__What you should do__: Where a line in the listing contains the string "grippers", copy that line out.

__Raw data__:
• • • • •

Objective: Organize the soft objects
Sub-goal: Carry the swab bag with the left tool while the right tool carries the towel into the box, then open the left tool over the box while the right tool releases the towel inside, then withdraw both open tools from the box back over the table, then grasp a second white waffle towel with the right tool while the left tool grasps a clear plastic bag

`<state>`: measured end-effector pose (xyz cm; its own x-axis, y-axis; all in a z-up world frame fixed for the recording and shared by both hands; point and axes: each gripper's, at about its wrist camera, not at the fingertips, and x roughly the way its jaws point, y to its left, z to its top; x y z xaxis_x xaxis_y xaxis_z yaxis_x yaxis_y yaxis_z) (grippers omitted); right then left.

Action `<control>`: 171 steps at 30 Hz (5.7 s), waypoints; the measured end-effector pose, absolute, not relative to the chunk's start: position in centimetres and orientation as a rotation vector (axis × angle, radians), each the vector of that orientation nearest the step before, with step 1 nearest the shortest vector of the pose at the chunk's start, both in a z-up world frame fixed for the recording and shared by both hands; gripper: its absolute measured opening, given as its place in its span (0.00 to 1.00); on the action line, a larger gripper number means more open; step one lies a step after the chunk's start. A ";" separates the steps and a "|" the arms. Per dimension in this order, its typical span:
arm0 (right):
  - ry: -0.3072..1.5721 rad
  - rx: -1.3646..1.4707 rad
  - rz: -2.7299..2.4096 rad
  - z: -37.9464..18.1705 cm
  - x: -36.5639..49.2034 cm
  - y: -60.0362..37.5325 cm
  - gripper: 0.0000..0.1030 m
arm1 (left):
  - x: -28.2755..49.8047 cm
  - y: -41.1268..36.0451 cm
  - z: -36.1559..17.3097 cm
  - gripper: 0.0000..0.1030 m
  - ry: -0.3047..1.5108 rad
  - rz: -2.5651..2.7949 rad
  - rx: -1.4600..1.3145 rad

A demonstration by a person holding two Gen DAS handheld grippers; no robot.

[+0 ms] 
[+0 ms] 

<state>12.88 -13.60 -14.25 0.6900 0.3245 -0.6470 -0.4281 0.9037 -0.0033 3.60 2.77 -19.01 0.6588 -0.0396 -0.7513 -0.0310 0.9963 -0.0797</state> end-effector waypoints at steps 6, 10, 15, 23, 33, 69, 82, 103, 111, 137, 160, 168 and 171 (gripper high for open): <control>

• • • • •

__Solution to this exercise__:
`<state>`: measured end-effector pose (xyz cm; its own x-axis, y-axis; all in a z-up world frame fixed for the recording and shared by both hands; point and axes: each gripper's, at about its wrist camera, not at the fingertips, and x roughly the way its jaws point, y to its left, z to its top; x y z xaxis_x xaxis_y xaxis_z yaxis_x yaxis_y yaxis_z) (grippers omitted); right then left.
A demonstration by a person holding two Gen DAS handheld grippers; no robot.

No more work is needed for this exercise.